The greeting message flow is the first flow to trigger when a user begins a dialogue with your bot. This is the place where a bot should introduce itself and lay down the scope of the conversation. The Teneo Dialogue Resources are delivered with a pre-built greeting located in the top level folder Greeting Message. The flow contains standard greeting responses, which you can adjust to match your use case. If you did not load the TDR into your solution, you will need to create your own Greeting Message flow.
The greeting message holds the first words users hear from your bot, so you should try and make the most out of this introduction. Be sure to write something that encourages users to engage with your system.

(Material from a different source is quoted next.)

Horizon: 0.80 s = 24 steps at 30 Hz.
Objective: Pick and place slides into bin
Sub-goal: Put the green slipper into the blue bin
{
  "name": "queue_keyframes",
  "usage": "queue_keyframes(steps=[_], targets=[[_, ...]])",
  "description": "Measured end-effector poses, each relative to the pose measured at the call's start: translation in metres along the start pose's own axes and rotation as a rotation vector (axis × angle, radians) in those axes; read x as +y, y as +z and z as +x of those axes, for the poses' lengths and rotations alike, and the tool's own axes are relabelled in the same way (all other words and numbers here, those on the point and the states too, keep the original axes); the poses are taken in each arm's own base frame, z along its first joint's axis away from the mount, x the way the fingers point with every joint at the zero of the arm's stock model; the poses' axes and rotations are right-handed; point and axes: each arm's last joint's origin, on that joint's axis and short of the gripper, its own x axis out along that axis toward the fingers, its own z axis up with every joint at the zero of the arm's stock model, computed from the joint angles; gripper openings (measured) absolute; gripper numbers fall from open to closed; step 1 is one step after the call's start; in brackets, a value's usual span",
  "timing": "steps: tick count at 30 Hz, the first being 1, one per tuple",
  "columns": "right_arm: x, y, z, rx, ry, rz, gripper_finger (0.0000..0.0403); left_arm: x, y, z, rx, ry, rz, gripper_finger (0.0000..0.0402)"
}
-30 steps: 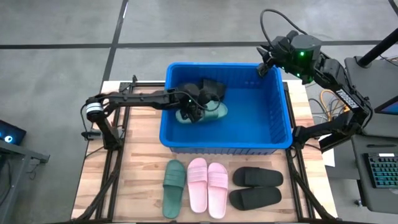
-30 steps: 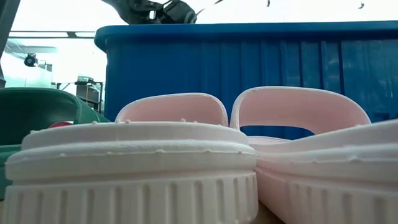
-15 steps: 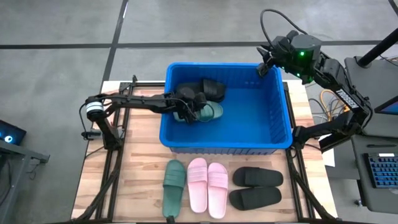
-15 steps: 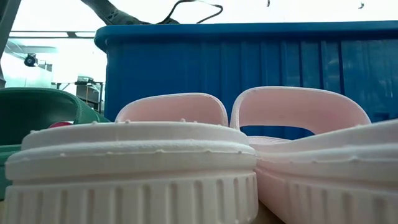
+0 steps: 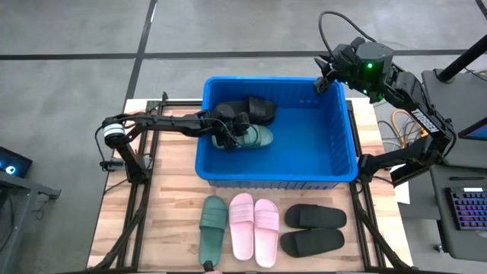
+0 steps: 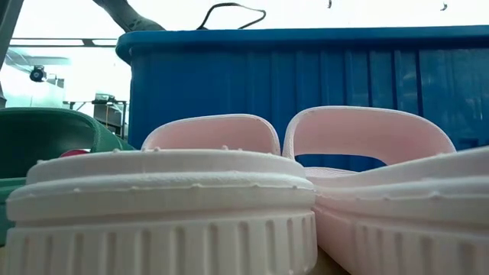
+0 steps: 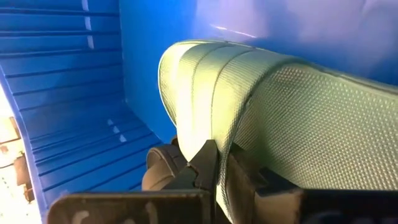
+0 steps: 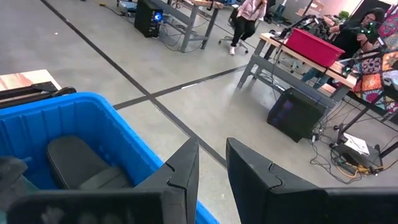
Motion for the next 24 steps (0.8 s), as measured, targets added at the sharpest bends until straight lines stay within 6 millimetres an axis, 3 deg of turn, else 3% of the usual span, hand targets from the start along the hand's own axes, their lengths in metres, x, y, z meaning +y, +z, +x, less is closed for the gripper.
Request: queue_keyframes(steps=[7, 15, 24], targets=[[0.0, 0.0, 0.0, 0.0, -0.001, 0.0, 0.0073, 0.0016, -0.0006, 0.0003, -0.013, -0.004, -0.013, 0.0011], [0.0, 0.0, 0.0, 0.0, 0.0, 0.008, 0.0073, 0.0008, -0.0011, 0.0004, -0.02, -0.04, -0.023, 0.0072], [-0.0001, -0.0001, 0.0, 0.001, -0.001, 0.008, 0.0073, 0.0045, -0.0011, -0.0074, -0.015, -0.024, -0.174, 0.0131]])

This greeting would not be very effective in a business setting:
Bot: Say something.
But this greeting clearly guides user expectations:
Bot: Hi, my name is Sara of Longberry Baristas. I'm here to answer all your questions about ordering coffee online. How may I help you?
In other words, an effective way to begin the conversation is to:
Remember, this is the one flow that users will definitely see, so be sure to put some thought into its preparation.
The greeting flow uses a syntax trigger whose condition queries specific system annotations:
%$_INIT represents the event of the input being the first in a conversation. %$_EMPTY means that the user input does not contain any text. Taken together these two conditions say: give the greeting message if the user did not start the conversation with a question. If the user has sent a question as the first input, we skip the greeting message and allow the input to be processed by the first best flow.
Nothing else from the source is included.